Phase I dose escalation and pharmacokinetic evaluation of two different schedules of LY2334737, an oral gemcitabine prodrug, in patients with advanced solid tumors.[Pubmed:26377590]
Invest New Drugs. 2015 Dec;33(6):1206-16.
BACKGROUND: This Phase-I-study aimed to determine the recommended Phase-II-dosing-schedule of LY2334737, an oral gemcitabine prodrug, in patients with advanced/metastatic solid tumors. Pharmacokinetics, cytokeratin-18 (CK18) levels, genetic polymorphisms, and antitumor activity were additionally evaluated. METHODS: Patients received escalating doses of LY2334737 either every other day for 21 days (d) followed by 7 days-drug-free period (QoD-arm) or once daily for 7 days every other week (QD-arm). The 28 days-cycles were repeated until disease progression or unacceptable toxicity.
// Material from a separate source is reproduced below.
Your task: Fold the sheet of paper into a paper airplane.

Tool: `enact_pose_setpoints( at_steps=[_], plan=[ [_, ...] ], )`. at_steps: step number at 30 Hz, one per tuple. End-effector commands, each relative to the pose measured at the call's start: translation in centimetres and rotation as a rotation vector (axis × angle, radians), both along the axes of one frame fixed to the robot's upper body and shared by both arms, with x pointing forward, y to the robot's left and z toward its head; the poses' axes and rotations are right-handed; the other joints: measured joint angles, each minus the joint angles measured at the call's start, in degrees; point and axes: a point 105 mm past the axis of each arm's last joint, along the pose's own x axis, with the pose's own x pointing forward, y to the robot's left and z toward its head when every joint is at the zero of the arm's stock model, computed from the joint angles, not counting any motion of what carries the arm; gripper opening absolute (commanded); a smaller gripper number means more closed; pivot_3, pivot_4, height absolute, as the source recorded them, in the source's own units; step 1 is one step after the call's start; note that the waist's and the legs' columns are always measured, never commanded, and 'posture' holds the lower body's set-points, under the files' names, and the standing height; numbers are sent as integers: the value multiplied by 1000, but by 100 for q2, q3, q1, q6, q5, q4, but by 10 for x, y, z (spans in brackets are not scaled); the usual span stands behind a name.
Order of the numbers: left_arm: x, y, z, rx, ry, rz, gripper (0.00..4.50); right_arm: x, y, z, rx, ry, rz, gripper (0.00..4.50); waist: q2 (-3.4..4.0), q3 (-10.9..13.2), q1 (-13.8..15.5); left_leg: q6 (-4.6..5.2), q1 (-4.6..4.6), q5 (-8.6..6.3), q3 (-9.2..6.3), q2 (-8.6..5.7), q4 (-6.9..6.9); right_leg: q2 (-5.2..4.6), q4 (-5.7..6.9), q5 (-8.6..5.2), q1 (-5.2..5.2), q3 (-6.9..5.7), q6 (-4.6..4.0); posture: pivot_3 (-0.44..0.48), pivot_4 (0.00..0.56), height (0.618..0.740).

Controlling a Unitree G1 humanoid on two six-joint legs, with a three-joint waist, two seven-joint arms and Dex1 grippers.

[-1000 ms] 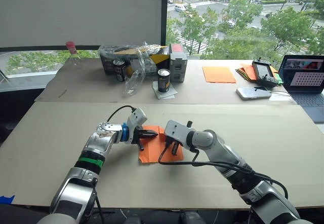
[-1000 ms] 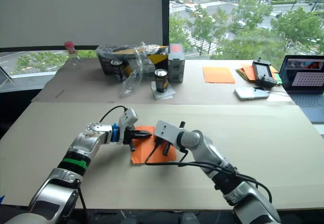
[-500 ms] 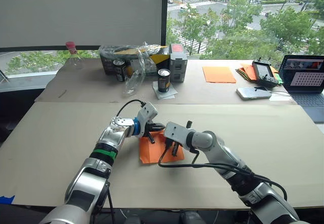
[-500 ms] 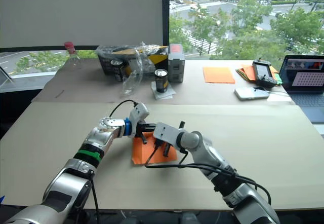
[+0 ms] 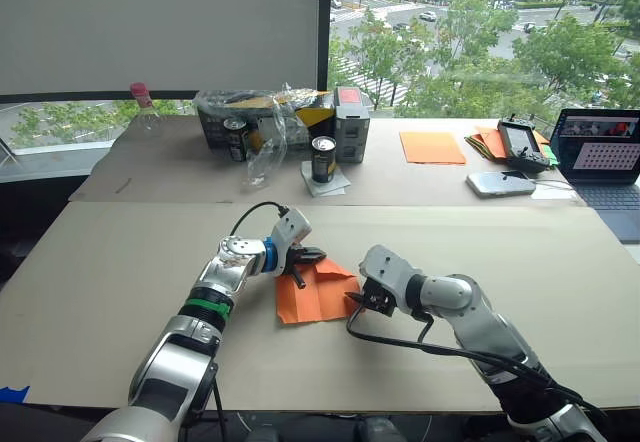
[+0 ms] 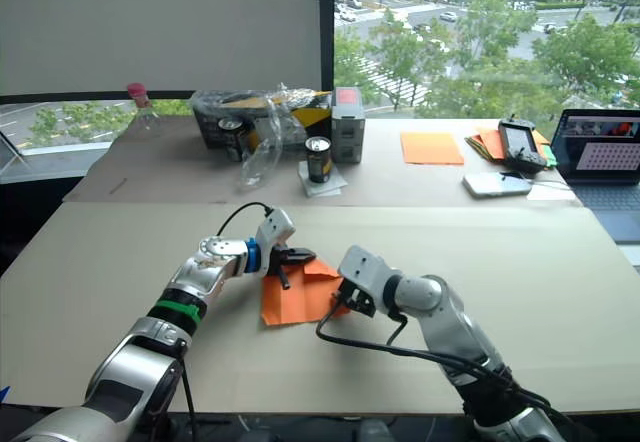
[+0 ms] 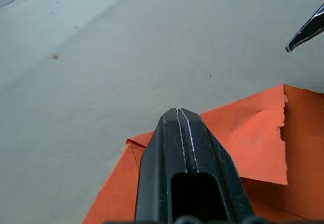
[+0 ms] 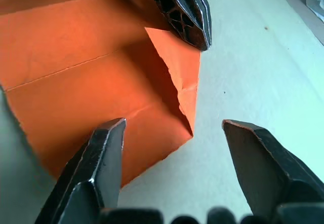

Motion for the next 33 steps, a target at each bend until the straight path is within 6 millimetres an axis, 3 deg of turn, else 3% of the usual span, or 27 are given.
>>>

Standard 3 + 3 dose-escalation was succeeded by a dose-confirmation phase (12 additional patients to be enrolled on the maximum tolerated dose [MTD]). RESULTS: Forty-one patients received QoD- (40-100 mg) and 32 QD-dosing (40-90 mg). On QoD, 3/9 patients experienced dose-limiting toxicities (DLTs) on the 100 mg dose (2 x G3 diarrhea, 1 x G3 transaminase increase); 1 additional DLT (G3 diarrhea) occurred during dose confirmation at 90 mg (12 patients). On QD, 1 patient each experienced DLTs on 60 mg (G3 transaminase increase) and 80 mg (G3 prolonged QTcF-interval); 2/7 patients had 3 DLTs on the 90 mg dose (diarrhea, edema, liver-failure; all G3). The MTD was established at 90 mg for the QoD-arm. Seven patients on QoD and 4 on QD achieved SD (no CR + PR). Pharmacokinetics showed a dose-proportional increase in exposure of LY2334737 and dFdC without accumulation after repeated dosing. Significant increases in CK18 levels were observed. Genetic polymorphism of the cytidine deaminase gene (rs818202) could be associated with >/= G3 hepatotoxicity. CONCLUSIONS: Both schedules displayed linear pharmacokinetics and acceptable safety profiles. The recommended dose and schedule of LY2334737 for subsequent Phase-II-studies is 90 mg given QoD for 21 day.